▶ **Stored data**:
───

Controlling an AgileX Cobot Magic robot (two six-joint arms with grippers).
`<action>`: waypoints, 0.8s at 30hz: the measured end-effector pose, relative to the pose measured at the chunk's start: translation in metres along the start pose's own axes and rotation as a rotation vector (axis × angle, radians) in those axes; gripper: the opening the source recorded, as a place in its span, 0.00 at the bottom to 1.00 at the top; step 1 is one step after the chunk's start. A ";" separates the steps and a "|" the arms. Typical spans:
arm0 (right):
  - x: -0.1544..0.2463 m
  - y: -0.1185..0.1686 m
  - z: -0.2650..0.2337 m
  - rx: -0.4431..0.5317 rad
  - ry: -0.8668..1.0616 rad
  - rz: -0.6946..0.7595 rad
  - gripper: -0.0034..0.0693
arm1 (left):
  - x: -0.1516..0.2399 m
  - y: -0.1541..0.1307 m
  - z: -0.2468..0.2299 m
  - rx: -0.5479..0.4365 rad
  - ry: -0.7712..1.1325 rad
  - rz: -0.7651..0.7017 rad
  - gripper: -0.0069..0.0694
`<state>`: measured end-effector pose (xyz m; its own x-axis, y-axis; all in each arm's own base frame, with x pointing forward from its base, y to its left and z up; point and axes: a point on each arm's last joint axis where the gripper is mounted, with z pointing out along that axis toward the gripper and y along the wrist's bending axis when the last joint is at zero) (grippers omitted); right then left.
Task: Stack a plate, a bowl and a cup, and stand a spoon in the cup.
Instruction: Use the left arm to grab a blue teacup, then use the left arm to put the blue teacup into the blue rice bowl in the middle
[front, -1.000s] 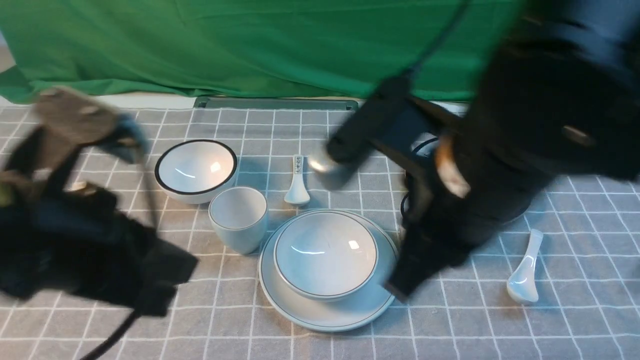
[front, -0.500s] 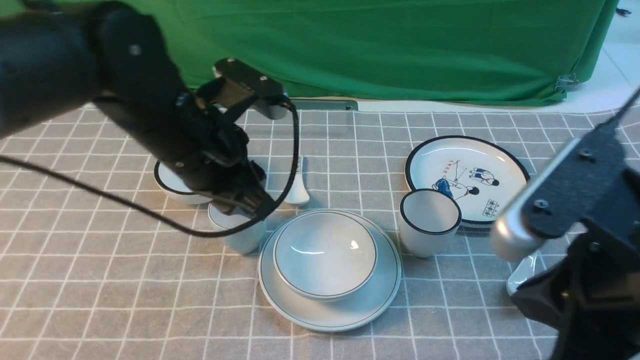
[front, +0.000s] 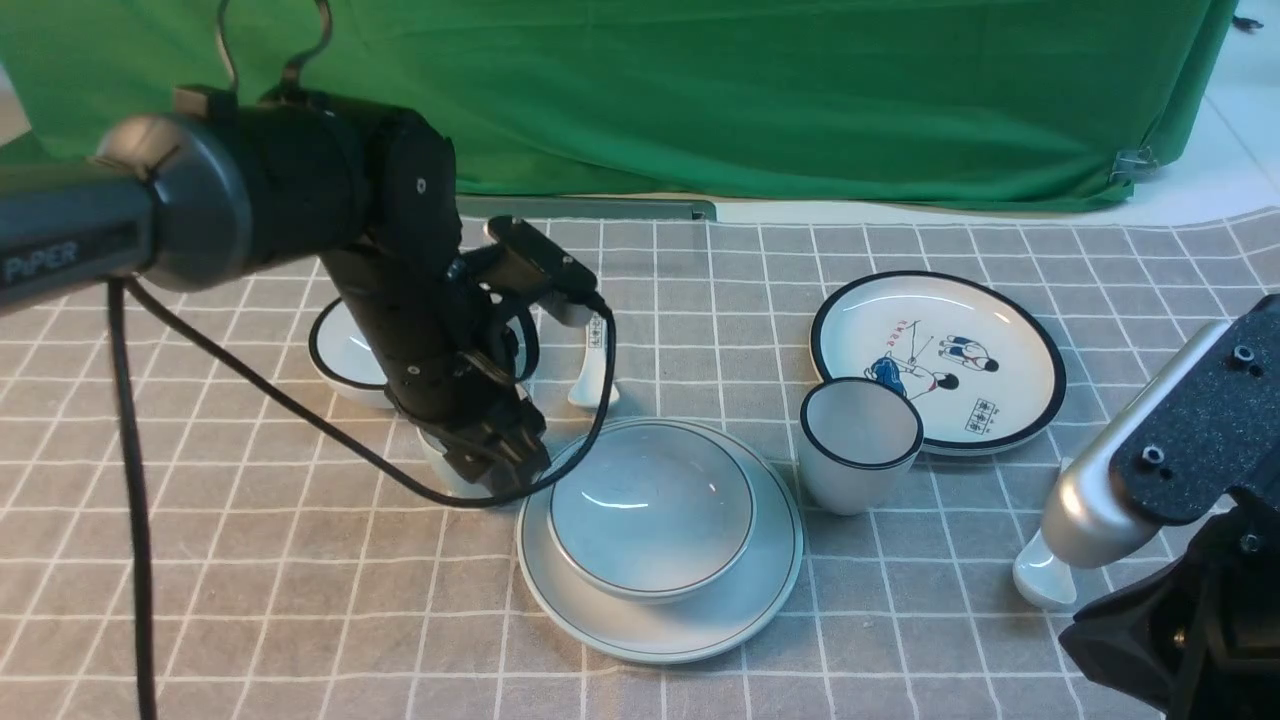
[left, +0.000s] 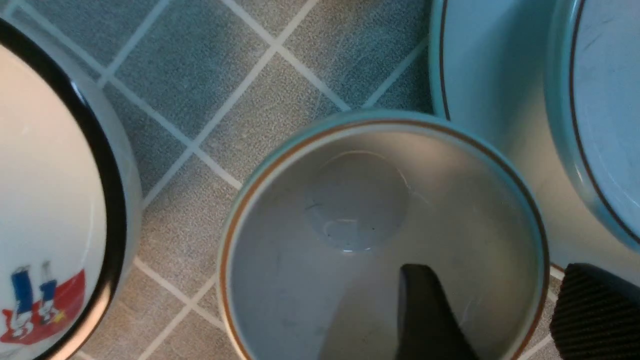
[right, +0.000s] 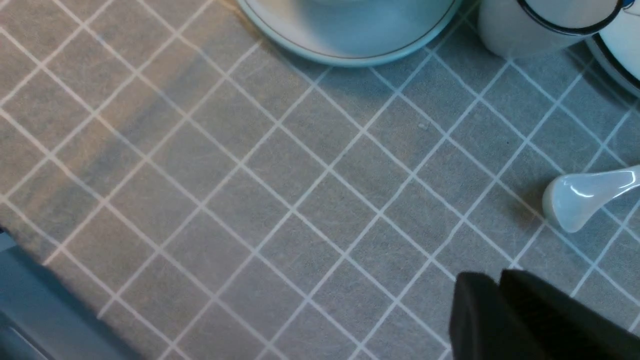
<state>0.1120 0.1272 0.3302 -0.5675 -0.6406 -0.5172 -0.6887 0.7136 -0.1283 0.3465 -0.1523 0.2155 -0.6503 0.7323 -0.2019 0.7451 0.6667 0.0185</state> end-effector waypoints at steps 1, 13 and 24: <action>0.000 0.000 0.000 0.000 0.001 0.003 0.17 | 0.000 0.000 0.001 0.005 0.001 -0.004 0.43; 0.004 -0.001 -0.003 0.003 0.016 0.010 0.18 | -0.002 -0.010 -0.039 0.005 -0.019 -0.034 0.13; 0.018 -0.008 -0.030 -0.009 -0.083 0.076 0.19 | -0.036 -0.090 -0.037 0.075 -0.062 0.175 0.13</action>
<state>0.0938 0.1009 0.3474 -0.5796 -0.5588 -0.5932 -0.6489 0.7568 -0.0789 0.2974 -0.2331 0.2569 -0.5009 0.8249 -0.2620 0.8566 0.5158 -0.0136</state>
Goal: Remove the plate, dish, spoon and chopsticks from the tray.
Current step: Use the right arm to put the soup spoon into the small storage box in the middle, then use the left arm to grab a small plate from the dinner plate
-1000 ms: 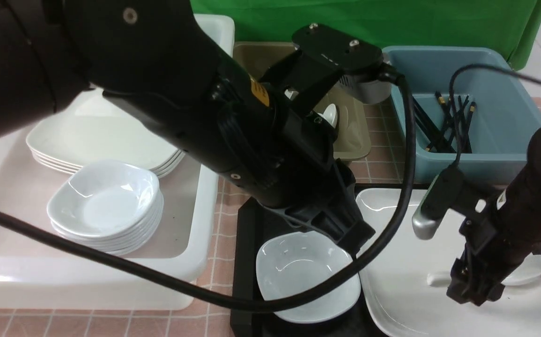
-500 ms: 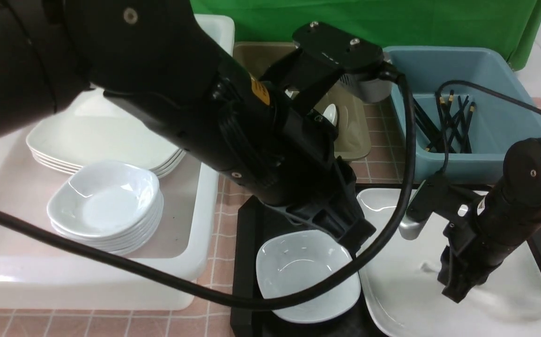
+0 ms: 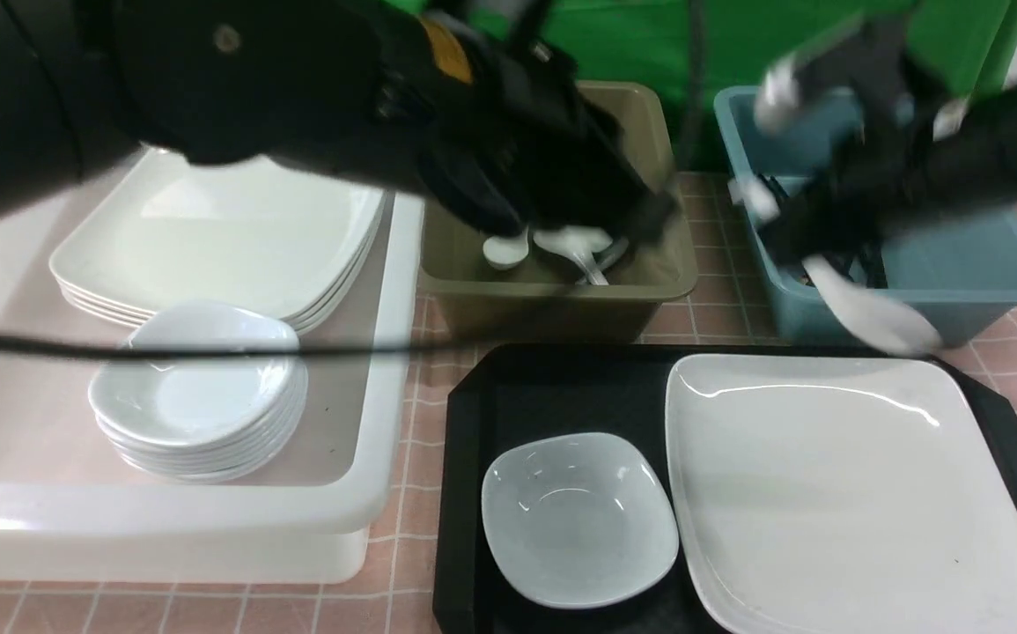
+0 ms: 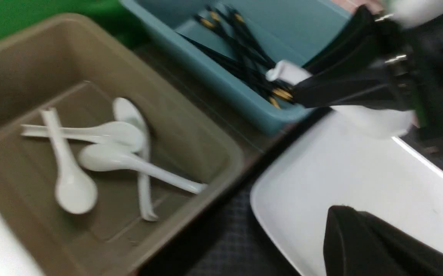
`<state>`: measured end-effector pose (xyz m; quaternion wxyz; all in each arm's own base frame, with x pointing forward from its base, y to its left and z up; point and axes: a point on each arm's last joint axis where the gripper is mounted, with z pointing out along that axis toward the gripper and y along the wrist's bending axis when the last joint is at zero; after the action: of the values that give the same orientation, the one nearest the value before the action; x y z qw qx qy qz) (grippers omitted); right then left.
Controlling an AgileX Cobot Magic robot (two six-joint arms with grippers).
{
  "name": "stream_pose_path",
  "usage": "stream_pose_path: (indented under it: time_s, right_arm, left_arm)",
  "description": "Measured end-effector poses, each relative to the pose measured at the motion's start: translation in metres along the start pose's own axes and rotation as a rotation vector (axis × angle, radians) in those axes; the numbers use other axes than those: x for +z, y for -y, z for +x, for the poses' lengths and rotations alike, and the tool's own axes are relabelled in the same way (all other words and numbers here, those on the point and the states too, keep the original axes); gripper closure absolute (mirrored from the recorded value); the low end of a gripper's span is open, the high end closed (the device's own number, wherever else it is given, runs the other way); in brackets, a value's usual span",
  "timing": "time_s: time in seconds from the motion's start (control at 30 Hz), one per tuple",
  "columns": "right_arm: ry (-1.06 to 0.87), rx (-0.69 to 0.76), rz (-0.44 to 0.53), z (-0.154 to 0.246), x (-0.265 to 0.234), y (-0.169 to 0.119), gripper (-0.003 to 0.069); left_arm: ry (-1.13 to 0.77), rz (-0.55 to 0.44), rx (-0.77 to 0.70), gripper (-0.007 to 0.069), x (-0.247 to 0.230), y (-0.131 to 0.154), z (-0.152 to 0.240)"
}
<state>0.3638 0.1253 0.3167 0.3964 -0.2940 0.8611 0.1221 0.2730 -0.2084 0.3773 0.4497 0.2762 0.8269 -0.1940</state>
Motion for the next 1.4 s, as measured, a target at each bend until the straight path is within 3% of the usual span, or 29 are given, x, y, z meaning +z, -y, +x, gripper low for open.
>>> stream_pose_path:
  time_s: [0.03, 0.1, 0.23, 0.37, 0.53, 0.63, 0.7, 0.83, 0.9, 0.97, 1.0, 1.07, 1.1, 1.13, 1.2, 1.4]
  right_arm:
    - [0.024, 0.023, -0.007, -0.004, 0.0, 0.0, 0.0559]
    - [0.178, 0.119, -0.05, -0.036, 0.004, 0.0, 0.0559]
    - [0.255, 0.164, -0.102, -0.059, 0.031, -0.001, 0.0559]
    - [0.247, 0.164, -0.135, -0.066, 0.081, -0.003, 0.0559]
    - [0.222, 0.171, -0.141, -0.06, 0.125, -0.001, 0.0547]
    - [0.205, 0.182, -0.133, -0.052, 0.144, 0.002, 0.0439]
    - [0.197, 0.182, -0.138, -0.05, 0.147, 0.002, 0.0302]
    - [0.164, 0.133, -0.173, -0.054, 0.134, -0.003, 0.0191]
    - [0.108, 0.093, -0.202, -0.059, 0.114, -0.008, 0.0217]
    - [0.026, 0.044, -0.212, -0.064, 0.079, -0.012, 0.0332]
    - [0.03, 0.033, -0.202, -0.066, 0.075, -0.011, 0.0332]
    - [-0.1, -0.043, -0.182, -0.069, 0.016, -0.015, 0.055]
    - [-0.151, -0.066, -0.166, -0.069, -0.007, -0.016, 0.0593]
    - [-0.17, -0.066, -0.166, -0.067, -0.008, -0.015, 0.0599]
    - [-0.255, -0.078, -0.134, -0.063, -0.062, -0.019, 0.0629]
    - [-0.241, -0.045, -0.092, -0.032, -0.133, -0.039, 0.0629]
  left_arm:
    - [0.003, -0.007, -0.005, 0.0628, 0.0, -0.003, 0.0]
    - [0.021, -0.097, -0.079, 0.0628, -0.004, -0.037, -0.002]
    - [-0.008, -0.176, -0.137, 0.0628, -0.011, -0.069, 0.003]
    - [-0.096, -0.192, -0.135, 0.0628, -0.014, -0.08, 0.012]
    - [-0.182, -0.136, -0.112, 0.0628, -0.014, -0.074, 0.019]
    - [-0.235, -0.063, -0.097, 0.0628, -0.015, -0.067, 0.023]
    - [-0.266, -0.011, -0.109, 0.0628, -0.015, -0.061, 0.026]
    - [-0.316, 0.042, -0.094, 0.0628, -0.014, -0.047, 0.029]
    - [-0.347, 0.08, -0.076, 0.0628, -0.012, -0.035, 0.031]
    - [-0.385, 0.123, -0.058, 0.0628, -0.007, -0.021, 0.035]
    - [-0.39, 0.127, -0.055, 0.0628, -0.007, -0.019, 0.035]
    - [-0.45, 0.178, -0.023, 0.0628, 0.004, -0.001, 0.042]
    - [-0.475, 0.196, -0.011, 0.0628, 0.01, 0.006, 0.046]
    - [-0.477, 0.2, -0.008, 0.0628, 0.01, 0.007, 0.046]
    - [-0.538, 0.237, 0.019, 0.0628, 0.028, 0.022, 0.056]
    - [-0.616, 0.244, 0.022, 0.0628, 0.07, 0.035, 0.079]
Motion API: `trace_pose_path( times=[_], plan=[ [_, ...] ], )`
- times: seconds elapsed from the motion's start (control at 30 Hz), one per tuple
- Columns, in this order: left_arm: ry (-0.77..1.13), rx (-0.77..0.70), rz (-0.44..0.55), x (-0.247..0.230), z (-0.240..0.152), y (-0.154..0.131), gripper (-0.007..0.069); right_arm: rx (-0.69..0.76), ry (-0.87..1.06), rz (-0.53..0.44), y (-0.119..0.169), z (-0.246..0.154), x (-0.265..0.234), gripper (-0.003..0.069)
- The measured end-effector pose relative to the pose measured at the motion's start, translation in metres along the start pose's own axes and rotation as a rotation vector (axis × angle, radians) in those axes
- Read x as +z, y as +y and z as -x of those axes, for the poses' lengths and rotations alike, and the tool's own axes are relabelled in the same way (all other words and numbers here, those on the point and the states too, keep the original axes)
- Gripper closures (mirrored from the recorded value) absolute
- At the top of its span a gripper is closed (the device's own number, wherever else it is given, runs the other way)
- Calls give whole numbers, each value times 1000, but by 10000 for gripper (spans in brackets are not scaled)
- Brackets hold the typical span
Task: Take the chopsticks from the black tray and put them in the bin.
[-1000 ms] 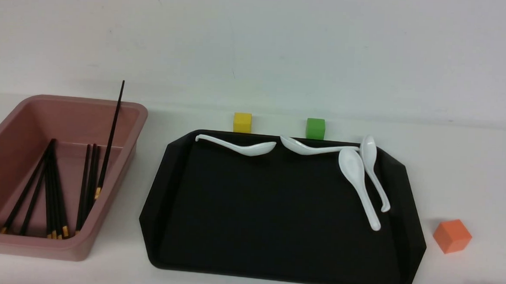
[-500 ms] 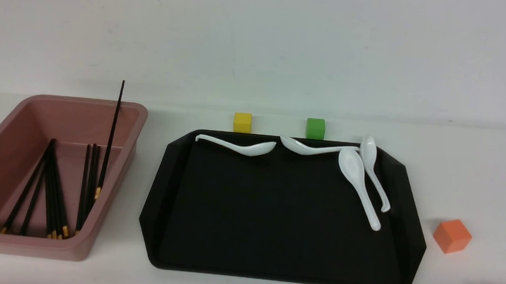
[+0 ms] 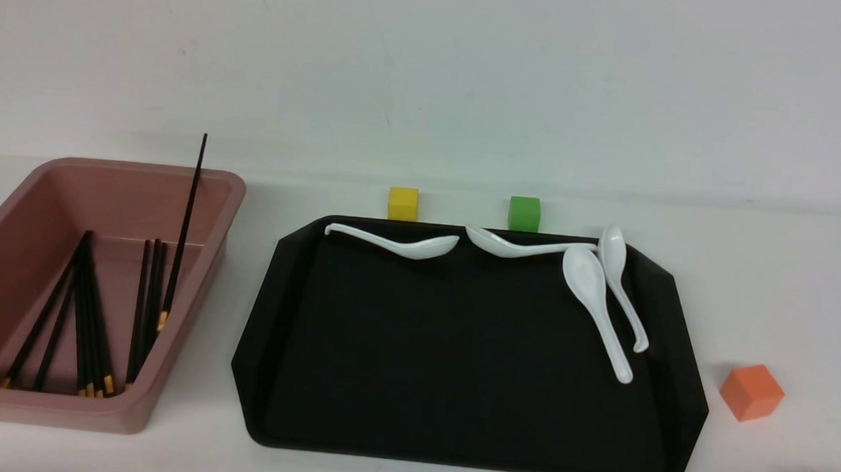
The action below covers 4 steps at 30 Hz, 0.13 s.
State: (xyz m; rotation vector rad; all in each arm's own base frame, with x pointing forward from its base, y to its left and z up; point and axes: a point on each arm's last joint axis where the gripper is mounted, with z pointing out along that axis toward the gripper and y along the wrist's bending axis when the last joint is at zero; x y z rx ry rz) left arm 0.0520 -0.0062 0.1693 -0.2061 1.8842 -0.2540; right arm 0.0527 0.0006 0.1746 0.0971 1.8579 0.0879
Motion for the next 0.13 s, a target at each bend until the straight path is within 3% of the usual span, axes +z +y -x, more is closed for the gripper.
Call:
trace_pose_path(
  times=[0.13],
  plan=[
    [0,0,0,0,0,0,386,0,0,0,0,0,0,504]
  ],
)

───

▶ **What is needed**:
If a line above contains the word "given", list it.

▶ **Answer area**:
  "description": "Measured end-effector poses, each relative to the pose measured at the motion's start: translation in metres along the start pose's own axes and rotation as a rotation vector (axis × angle, radians) in those axes; the numbers use other axes than those: x for +z, y for -y, z for +x, for the poses' lengths and rotations alike, and the tool's own axes are relabelled in the same way (all other words and numbers here, those on the point and the states too, keep the original axes); gripper closure absolute (mirrored from the recorded value); the low end of a gripper's span is open, the high end closed (the device's own number, wherever else it is given, runs the other way); in brackets, a value's usual span",
Motion for the next 1.4 s, as measured, a target at each bend until the straight path is within 3% of the usual span, or 29 are given, x, y, z meaning +z, -y, +x, gripper low for open.
- At the top of its span a gripper is closed (the device's own number, wherever else it is given, runs the other way)

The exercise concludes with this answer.